My son has tree-nut allergies but can eat peanuts. Can I replace the pecans with peanuts and if so should I use raw or roasted peanuts?

BTW, did two variations on your pomegranate-balsamic idea: used osso-bucco in the first and reduced sauce alone (with beef chunks in) as sauce for tenderloin steaks in the second. both came out sensational.

Thanks,
A.G.

Anonymous said...

But where are the rum balls???

Chef John said...

Rum balls post sometime on Wednesday.

Chef John said...

Sorry, I've never tested with apples. Should be close.

Araxjan said...

I made this last night, and it's one of the few recipes that are truly as easy as stated! I made it w/store purchased pie crust, and it's just beautiful!
This was the first desert I've ever made and it's finger lickin good. Everyone try it, NOW.

Anonymous said...

Chef John, could I use walnuts instead of pecans?

Would it taste about the same?

Chef John said...

Yes you can use walnuts! Of course it will taste different since pecans and walnuts taste differently. I assume you've tasted each, so you'll know what to expect. Enjoy!

Anonymous said...

Actually I have never tasted pecans.. so wondering how different it will taste. I will try look for them this weekend, in case available somewhere!

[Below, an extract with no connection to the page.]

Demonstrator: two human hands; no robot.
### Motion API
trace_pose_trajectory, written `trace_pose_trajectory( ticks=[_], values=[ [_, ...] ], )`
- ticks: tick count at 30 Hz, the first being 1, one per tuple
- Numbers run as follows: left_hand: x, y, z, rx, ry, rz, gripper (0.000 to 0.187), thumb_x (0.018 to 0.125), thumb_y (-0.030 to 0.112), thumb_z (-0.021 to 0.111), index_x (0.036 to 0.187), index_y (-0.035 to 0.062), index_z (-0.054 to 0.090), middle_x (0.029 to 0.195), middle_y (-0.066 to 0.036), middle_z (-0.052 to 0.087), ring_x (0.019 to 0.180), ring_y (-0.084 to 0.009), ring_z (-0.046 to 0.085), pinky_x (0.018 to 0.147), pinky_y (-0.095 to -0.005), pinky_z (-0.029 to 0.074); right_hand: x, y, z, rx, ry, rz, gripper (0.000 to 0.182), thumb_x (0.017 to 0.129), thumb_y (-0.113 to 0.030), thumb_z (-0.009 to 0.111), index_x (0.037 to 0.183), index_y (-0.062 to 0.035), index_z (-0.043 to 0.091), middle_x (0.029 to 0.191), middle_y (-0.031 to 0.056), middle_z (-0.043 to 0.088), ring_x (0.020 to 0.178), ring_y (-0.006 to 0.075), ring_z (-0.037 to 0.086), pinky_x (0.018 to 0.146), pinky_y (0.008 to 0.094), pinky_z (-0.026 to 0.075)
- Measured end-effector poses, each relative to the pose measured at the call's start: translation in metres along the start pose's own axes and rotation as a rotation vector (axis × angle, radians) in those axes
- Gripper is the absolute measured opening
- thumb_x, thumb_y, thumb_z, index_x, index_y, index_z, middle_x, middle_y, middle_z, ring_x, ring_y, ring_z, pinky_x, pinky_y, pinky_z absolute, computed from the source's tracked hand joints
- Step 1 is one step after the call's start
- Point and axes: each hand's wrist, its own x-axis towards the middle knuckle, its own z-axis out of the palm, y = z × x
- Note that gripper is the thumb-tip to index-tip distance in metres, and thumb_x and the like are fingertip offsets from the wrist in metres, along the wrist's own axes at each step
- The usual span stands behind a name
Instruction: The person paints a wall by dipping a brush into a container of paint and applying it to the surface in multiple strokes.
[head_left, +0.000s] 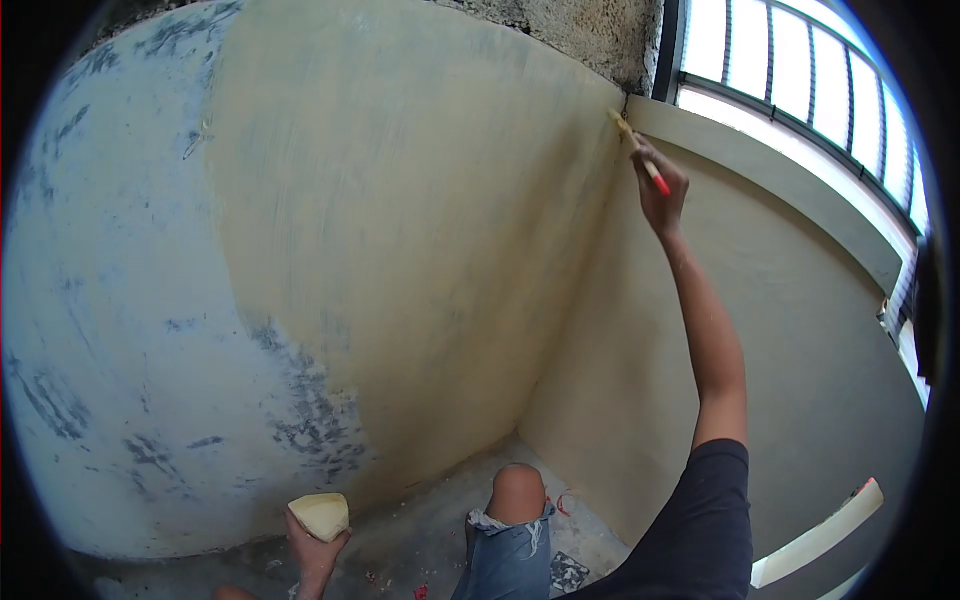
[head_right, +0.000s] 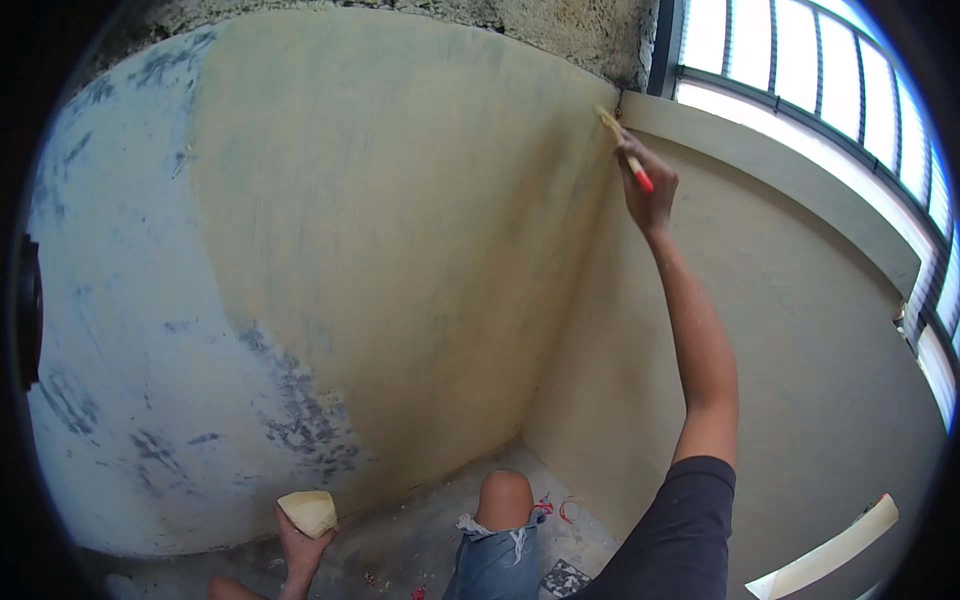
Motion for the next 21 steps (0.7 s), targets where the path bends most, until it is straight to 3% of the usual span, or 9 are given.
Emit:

Thanks, planning to bake this for a X'mas dinner next week, it would be prefect if it comes out perfectly!!
Let you know how it goes!

Anonymous said...

Also, pecan pie sounds lot cooler than walnut pie.. Could this work well with dates too? Date pie.. haha!

Anonymous said...

I added a shot of Makers Mark bourbon to the filling and finished the pie with a little sea salt once it was out of the oven. The end result was awesome.

marissa hinojos said...

Hi I just wanted to say a million thank yous. you made baking sweets easy and so much fun. I recently did this pie and people loved it. They said it was unique and delicious. I told them about your youtube Chanel.You really deserve your own food channel on tv. Thank you!I love your work

Kelly said...

Hi Chef John,

Your pie looks really good and I am thinking of making it over the holidays. Does the amount of butter have to be exact? Can I get away with a bit less or substitute with grapeseed oil?

Thanks!
Kelly

Chef John said...

never tried, but probably be ok.

Kelly said...

I made the pie today with your home made crust recipe and modified the filling a bit to use only 1/2 cup of brown sugar and substituted the butter with grapeseed oil and it was a hit at the family gathering. Thanks Chef John!

Happy holidays!
Kelly

Anonymous said...

This pie recipe was really easy to make! but im wondering if we put in an oven with or without the fan on :O does it make any difference? and besides, my pie came out inflated and with cracks =/ thanks! ;)

Becky Garcia said...

I love it that it doesn't ask for corn syrup, it's kind of difficult to get a hold of it where I live.

migdaw said...

I'm wondering why you use flour for thickening instead of corn starch, which is used in fruit pies to result in a clear instead of cloudy filling.

Justin said...

Hi Chef John,

I want to make this pie sans the chocolate but also adding either bourbon or dark rum. Can do that with the basic recipe without ruining it? How much booze do you think would work.

Thanks,

Justin

Chef John said...

sorry, I don't guess! I'd have to test. Best to just find a recipe that already has those things!

Justin said...

I'll try it and let you know. Thanks

Unknown said...

I searched your site for a pecan pie recipe because I figured you would have one without karo syrup. Bingo! There it was!
I made this for Thanksgiving as per your recipe except I substituted mixed unsalted nuts for the pecans. (I had them on hand after your spicy sweet party nut recipe-- which by the way, was... as always... awesome...)
The mixed nuts made the pie really really good and different, and I will never go back to plain pecan pie again! Thanks for the great recipe!

cookinmom said...

Great Pie!!

cookinmom said...

Don't know if you are aware (F.Y.I.)but we are having trouble pinning anything of yours to Pinterest. You may want to check it out! TKS!

Unknown said...

OMG!!! I just tried this recipe! Amaaaaaaazing, thank you so much :)

Judy said...

So, I have done this recipe twice now. First time with the flour, second time without. I think I prefer the texture of the one without, and see no need for adding it at all. If I do more of these (which I probably will, as they are easy and tasty!) I will just not bother with the flour. Just my 2cents there.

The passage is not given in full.